**YOUR OBJECTIVE**
This exercise calls for the line with "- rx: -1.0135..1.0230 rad", the line with "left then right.", and all lines between them in the material below, output exactly and with no other lines.

**DATA PROVIDED**
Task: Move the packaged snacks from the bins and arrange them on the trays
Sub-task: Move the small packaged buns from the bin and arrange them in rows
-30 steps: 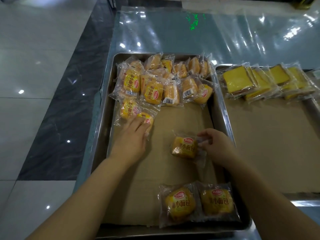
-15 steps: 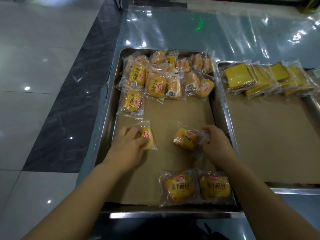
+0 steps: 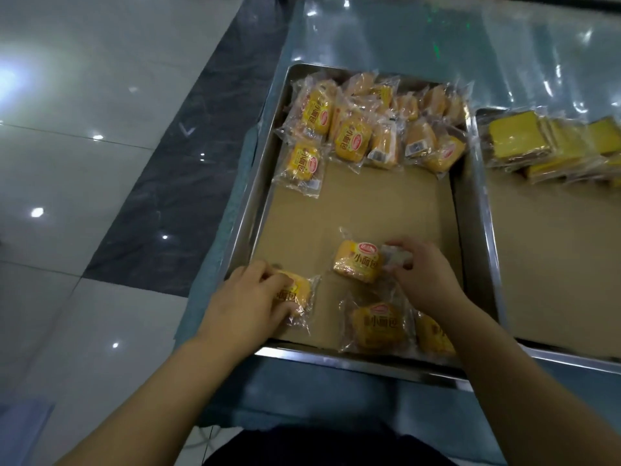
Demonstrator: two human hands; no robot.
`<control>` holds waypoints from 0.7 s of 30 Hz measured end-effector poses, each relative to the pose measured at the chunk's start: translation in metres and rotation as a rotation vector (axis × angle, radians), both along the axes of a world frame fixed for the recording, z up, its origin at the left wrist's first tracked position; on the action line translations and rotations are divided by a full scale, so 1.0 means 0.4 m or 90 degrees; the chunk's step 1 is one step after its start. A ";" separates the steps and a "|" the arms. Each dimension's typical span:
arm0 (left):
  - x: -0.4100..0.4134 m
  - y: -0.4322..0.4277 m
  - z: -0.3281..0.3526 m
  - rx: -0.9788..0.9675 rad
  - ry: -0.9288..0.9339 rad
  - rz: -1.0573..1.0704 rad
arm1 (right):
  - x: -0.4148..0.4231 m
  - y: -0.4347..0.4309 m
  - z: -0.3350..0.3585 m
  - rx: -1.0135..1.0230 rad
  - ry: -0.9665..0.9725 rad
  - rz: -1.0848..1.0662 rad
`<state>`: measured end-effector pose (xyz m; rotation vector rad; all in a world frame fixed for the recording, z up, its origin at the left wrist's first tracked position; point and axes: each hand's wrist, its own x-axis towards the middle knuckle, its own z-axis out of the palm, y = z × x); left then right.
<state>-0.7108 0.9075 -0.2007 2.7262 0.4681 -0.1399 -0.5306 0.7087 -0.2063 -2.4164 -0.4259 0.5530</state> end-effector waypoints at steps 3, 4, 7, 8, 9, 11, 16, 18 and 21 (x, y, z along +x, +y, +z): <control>-0.037 -0.013 0.000 -0.021 -0.013 0.033 | -0.006 0.042 -0.008 0.012 0.000 0.007; -0.044 -0.014 0.000 -0.024 -0.012 0.035 | -0.009 0.058 -0.009 0.024 0.003 0.003; -0.052 -0.010 0.001 -0.039 0.001 0.040 | -0.025 0.114 -0.012 0.057 0.031 -0.001; -0.052 -0.006 0.003 -0.046 -0.001 0.042 | -0.030 0.135 -0.011 0.063 0.041 0.004; -0.051 -0.003 0.006 -0.049 -0.008 0.043 | -0.034 0.155 -0.010 0.066 0.051 0.014; -0.045 0.004 0.011 -0.046 -0.038 0.039 | -0.041 0.192 -0.007 0.061 0.062 0.039; -0.005 0.016 0.017 -0.018 -0.124 -0.014 | -0.055 0.246 -0.003 0.044 0.057 0.121; 0.017 0.024 0.015 -0.007 -0.104 -0.062 | -0.055 0.252 -0.002 0.079 0.135 0.126; 0.042 0.045 0.010 0.007 -0.064 -0.103 | -0.040 0.246 -0.005 0.080 0.188 0.178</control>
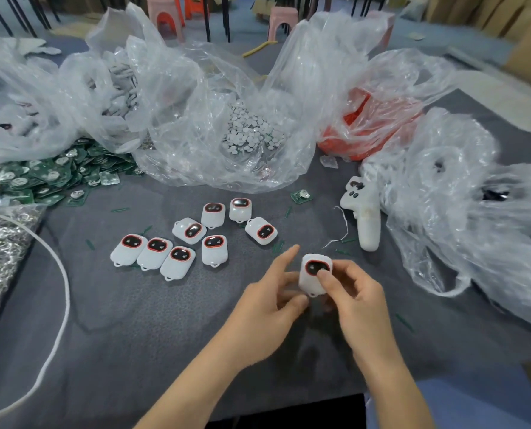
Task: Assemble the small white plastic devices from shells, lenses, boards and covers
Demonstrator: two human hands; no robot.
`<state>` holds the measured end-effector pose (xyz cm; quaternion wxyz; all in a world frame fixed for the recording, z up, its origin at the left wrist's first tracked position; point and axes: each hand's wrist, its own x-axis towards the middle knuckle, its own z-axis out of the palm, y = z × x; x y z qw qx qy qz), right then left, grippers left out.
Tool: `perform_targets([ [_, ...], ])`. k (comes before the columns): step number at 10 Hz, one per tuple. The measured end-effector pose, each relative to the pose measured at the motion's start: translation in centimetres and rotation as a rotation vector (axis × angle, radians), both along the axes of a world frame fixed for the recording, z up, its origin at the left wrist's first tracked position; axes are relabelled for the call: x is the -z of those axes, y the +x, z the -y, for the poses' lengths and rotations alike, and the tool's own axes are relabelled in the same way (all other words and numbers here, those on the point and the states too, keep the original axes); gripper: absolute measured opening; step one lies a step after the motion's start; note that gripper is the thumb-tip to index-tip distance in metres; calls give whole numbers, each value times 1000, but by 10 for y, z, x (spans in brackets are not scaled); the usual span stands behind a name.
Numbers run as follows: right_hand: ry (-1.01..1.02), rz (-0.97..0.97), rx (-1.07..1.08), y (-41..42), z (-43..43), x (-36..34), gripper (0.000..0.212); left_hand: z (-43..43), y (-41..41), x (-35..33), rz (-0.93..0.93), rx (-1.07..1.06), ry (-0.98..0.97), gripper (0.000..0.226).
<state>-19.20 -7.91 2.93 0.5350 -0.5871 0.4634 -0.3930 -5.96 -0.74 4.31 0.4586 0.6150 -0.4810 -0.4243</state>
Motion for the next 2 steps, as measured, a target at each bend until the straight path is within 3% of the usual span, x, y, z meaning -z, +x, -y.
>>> perform_targets([
  [1, -51, -266, 241, -47, 28, 2, 6, -11, -6, -21, -167, 109, 15, 68],
  [2, -149, -718, 393, -82, 43, -7, 21, -37, -9, -52, -559, 386, -57, 63],
])
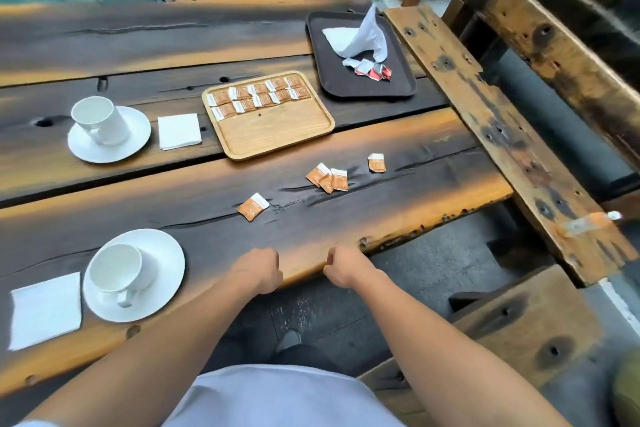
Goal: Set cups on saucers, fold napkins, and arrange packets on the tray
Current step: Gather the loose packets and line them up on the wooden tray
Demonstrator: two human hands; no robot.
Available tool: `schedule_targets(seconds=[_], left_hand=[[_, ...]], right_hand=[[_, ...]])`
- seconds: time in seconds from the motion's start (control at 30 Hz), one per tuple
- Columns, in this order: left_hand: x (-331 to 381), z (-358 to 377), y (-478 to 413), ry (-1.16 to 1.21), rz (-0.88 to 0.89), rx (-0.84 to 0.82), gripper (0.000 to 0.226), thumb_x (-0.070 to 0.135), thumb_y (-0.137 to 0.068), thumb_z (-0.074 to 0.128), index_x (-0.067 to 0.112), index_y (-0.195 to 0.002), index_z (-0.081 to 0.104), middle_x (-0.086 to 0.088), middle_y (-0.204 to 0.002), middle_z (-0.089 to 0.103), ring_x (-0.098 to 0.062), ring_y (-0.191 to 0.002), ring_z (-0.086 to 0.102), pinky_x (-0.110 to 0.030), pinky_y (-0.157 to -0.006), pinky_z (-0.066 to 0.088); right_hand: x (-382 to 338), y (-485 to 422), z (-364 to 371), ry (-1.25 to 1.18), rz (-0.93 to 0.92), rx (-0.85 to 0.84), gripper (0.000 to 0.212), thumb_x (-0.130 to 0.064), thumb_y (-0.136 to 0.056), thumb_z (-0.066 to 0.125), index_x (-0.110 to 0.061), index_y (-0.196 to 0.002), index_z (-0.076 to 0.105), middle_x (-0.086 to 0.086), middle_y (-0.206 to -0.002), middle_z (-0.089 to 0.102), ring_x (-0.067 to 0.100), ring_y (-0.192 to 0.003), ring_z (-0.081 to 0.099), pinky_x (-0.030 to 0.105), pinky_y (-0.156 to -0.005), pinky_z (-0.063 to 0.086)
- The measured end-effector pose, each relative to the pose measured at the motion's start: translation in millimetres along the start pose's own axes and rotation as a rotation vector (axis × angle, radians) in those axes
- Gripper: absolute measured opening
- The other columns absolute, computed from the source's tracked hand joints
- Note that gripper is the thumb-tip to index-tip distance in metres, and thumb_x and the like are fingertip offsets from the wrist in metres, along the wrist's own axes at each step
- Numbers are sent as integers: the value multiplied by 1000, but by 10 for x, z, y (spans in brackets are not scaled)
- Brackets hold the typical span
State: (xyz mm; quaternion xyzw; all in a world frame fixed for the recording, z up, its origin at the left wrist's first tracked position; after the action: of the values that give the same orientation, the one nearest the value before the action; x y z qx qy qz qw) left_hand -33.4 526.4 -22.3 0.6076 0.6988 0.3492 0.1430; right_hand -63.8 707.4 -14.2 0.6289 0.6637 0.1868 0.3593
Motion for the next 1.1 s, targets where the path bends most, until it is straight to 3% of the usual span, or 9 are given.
schedule_targets(seconds=[0.27, 0.53, 0.8, 0.97, 1.1], left_hand=[[-131, -374, -456, 21, -114, 102, 10, 24, -89, 47, 20, -93, 56, -5, -105, 63, -27, -92, 58, -31, -68, 43], [-430, -940, -902, 229, -162, 337, 26, 27, -93, 53, 16, -116, 52, -11, -116, 56, -35, -108, 56, -44, -81, 50], [-613, -765, -1137, 256, -266, 214, 46, 39, -89, 67, 18, -125, 48, -11, -125, 50, -34, -119, 45, -45, -90, 47], [-619, -620, -1151, 420, -394, 238, 53, 29, -83, 75, 13, -124, 46, -13, -126, 51, -35, -120, 47, -47, -93, 46], [-605, -537, -1178, 580, -506, 246, 47, 21, -79, 79, 8, -117, 54, -19, -120, 58, -38, -115, 54, -42, -90, 46]], right_hand=[[62, -367, -231, -5, 42, -25, 34, -25, -88, 49, -13, -117, 62, 16, -122, 64, 36, -110, 59, 41, -95, 51], [-130, -849, -565, 70, 56, -45, 36, -28, -93, 49, -13, -125, 57, 13, -129, 61, 33, -117, 59, 38, -95, 49], [-252, -1217, -895, 93, 57, 1, 28, -25, -90, 47, -12, -112, 59, 15, -120, 63, 35, -110, 60, 38, -87, 50], [-97, -1372, -981, 118, 21, -46, 25, -23, -88, 48, -11, -107, 59, 15, -115, 65, 36, -106, 61, 34, -78, 46], [20, -1507, -1102, 165, -38, -71, 29, -23, -87, 48, -11, -111, 60, 15, -118, 64, 35, -109, 60, 35, -82, 48]])
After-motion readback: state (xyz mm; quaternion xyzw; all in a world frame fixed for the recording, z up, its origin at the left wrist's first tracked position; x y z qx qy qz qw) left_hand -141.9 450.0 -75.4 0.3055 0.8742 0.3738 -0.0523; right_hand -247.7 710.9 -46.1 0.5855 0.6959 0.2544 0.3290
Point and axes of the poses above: each hand's wrist, its own y-axis away from the middle knuckle, its own z-axis out of the palm, x = y × z, the point moved 9 cm from there along -y, towards the middle knuckle
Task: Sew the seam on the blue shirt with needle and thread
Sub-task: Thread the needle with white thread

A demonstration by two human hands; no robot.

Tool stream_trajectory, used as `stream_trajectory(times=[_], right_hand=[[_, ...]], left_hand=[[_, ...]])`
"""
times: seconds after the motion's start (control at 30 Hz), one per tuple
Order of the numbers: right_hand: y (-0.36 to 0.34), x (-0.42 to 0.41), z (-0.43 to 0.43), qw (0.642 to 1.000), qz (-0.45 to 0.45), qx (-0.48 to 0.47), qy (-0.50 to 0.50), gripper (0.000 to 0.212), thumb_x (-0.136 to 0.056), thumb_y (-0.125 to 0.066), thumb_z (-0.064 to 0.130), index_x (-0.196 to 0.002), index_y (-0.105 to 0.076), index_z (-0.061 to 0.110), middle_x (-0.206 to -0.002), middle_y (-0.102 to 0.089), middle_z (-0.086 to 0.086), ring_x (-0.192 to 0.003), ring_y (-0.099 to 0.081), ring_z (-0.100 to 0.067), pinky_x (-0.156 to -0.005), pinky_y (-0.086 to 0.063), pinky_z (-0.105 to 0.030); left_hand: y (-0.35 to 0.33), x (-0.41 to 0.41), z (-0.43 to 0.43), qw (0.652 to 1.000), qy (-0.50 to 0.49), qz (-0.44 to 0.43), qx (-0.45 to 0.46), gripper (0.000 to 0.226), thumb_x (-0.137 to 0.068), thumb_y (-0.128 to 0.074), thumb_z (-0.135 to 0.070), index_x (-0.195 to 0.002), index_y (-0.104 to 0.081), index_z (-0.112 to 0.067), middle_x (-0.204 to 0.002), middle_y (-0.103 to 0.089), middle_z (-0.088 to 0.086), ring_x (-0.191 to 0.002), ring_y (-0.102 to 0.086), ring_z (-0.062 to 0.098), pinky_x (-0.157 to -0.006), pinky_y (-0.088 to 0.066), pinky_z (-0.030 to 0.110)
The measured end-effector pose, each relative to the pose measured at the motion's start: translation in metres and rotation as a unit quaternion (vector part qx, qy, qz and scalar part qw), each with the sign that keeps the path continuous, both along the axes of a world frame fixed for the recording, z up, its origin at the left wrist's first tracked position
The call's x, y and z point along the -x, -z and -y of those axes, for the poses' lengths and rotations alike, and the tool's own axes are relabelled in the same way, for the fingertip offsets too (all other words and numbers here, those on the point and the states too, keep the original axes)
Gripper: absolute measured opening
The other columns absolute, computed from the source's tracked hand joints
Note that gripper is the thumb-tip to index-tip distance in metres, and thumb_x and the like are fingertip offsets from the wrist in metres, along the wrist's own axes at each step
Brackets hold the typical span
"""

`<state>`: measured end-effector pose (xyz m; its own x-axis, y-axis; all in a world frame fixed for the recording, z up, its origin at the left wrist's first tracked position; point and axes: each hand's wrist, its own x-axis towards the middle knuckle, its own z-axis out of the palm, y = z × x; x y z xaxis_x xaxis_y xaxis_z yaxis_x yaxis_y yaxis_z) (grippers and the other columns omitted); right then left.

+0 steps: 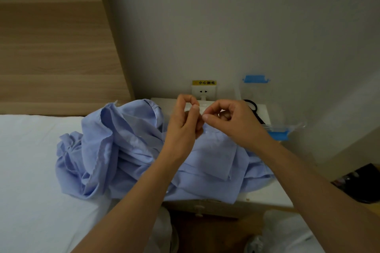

**TASK OUTPUT**
  - rx: -1.0135..1.0230 rad
  - ry: -0.9665..0.9725 rad
  - rz: -1.0848..1.0662 rad
`<state>`: measured end-effector pose (xyz m; rotation vector rad; all in a world frame fixed for the recording, z up, its origin at the left wrist's first tracked position; point and axes: each hand's wrist, its own x-axis towards the middle knuckle, its own z-axis out of the palm, y = z × x); left then right.

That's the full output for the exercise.